## Exercise aim
Your answer must be every line below, repeated exactly.

[Dataset entries]
● ● ●

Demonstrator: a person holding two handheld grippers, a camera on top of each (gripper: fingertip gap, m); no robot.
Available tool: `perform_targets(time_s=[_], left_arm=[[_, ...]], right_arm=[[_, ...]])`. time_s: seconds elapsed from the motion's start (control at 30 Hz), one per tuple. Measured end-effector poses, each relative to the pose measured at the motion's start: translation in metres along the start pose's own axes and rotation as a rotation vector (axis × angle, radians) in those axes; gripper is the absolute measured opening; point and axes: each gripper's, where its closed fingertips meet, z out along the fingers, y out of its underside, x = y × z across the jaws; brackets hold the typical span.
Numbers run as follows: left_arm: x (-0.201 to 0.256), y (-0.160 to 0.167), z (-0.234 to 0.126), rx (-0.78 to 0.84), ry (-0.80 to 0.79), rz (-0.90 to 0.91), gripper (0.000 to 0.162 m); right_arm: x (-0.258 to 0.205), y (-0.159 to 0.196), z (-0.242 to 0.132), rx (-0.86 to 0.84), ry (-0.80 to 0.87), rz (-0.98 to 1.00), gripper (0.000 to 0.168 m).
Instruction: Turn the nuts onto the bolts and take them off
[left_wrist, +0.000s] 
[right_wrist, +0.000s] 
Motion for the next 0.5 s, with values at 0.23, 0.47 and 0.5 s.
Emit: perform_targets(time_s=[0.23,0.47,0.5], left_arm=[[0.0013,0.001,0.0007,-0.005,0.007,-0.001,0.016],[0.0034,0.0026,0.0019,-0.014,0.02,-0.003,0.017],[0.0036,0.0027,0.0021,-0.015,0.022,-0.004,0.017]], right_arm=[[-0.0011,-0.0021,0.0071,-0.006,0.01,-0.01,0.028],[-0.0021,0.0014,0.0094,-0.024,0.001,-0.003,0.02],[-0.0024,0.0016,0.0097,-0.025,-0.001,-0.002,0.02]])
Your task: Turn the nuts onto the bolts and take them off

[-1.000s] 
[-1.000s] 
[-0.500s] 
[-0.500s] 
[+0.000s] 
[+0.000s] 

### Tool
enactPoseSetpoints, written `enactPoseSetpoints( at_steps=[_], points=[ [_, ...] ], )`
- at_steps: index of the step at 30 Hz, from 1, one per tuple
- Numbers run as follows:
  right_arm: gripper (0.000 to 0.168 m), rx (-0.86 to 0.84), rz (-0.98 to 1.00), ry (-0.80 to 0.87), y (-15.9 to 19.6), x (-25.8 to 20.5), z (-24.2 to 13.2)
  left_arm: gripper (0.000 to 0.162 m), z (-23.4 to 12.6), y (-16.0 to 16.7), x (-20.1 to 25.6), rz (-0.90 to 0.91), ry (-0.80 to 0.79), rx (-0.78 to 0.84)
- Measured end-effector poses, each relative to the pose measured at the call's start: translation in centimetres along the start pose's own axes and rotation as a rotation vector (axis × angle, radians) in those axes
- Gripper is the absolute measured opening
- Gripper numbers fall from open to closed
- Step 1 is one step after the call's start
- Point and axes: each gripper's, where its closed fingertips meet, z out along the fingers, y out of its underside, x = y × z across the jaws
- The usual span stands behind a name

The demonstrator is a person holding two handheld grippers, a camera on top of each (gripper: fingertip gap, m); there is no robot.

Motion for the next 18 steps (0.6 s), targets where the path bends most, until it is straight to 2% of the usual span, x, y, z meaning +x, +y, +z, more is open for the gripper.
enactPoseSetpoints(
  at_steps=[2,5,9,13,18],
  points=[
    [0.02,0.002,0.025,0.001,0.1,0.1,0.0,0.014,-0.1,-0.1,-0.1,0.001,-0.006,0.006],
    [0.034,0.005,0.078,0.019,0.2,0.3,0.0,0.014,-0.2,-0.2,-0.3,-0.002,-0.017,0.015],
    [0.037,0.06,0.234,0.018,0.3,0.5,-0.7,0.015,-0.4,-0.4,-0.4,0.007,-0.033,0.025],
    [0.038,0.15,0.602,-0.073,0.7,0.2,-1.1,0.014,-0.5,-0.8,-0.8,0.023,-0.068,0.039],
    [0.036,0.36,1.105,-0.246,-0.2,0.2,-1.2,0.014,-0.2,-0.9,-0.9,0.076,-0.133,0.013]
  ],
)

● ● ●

## Exercise response
Demonstrator: a person holding two handheld grippers, a camera on top of each (gripper: fingertip gap, m); no robot.
Available tool: `perform_targets(time_s=[_], left_arm=[[_, ...]], right_arm=[[_, ...]])`. time_s: seconds elapsed from the motion's start (control at 30 Hz), one per tuple. Measured end-effector poses, each relative to the pose measured at the motion's start: translation in metres along the start pose's own axes and rotation as a rotation vector (axis × angle, radians) in those axes; gripper is the absolute measured opening; point and axes: each gripper's, where its closed fingertips meet, z out along the fingers, y out of its underside, x = y × z across the jaws; brackets hold the typical span.
Numbers run as follows: left_arm: x (-0.201 to 0.256), y (-0.160 to 0.167), z (-0.234 to 0.126), rx (-0.78 to 0.84), ry (-0.80 to 0.79), rz (-0.90 to 0.91), gripper (0.000 to 0.162 m); right_arm: x (-0.258 to 0.205), y (-0.159 to 0.196), z (-0.242 to 0.132), rx (-0.86 to 0.84), ry (-0.80 to 0.87), rz (-0.98 to 1.00), gripper (0.000 to 0.168 m).
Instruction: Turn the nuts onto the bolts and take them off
[left_wrist, +0.000s] 
[right_wrist, +0.000s] 
Motion for the next 0.5 s, with values at 0.23, 0.47 and 0.5 s.
Emit: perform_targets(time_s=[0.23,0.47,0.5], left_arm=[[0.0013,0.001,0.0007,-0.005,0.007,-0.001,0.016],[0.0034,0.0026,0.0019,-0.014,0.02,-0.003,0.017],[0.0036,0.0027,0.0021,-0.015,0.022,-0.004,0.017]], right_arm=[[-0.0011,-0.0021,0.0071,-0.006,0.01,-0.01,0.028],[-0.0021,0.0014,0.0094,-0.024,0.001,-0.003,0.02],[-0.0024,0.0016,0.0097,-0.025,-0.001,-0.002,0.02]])
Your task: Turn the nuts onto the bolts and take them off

[-1.000s] 
[-1.000s] 
[-0.500s] 
[-0.500s] 
[+0.000s] 
[+0.000s] 

### Tool
enactPoseSetpoints, written `enactPoseSetpoints( at_steps=[_], points=[ [_, ...] ], )`
- at_steps: index of the step at 30 Hz, from 1, one per tuple
- Numbers run as follows:
  right_arm: gripper (0.000 to 0.168 m), rx (-0.86 to 0.84), rz (-0.98 to 1.00), ry (-0.80 to 0.87), y (-15.9 to 19.6), x (-25.8 to 20.5), z (-24.2 to 13.2)
  left_arm: gripper (0.000 to 0.162 m), z (-23.4 to 12.6), y (-16.0 to 16.7), x (-20.1 to 25.6), rz (-0.90 to 0.91), ry (-0.80 to 0.79), rx (-0.78 to 0.84)
- Measured end-effector poses, each relative to the pose measured at the call's start: translation in centimetres along the start pose's own axes and rotation as a rotation vector (axis × angle, radians) in those axes
- Gripper is the absolute measured opening
- Gripper numbers fall from open to closed
- Step 1 is one step after the call's start
- Point and axes: each gripper's, where its closed fingertips meet, z out along the fingers, y out of its underside, x = y × z across the jaws
- The usual span stands behind a name

The demonstrator is a person holding two handheld grippers, a camera on top of each (gripper: fingertip gap, m); there is no robot.

Motion for the next 18 steps (0.6 s), targets where the path bends most, until it is straight to 2% of the usual span, x, y, z meaning +x, +y, +z, more is open for the gripper.
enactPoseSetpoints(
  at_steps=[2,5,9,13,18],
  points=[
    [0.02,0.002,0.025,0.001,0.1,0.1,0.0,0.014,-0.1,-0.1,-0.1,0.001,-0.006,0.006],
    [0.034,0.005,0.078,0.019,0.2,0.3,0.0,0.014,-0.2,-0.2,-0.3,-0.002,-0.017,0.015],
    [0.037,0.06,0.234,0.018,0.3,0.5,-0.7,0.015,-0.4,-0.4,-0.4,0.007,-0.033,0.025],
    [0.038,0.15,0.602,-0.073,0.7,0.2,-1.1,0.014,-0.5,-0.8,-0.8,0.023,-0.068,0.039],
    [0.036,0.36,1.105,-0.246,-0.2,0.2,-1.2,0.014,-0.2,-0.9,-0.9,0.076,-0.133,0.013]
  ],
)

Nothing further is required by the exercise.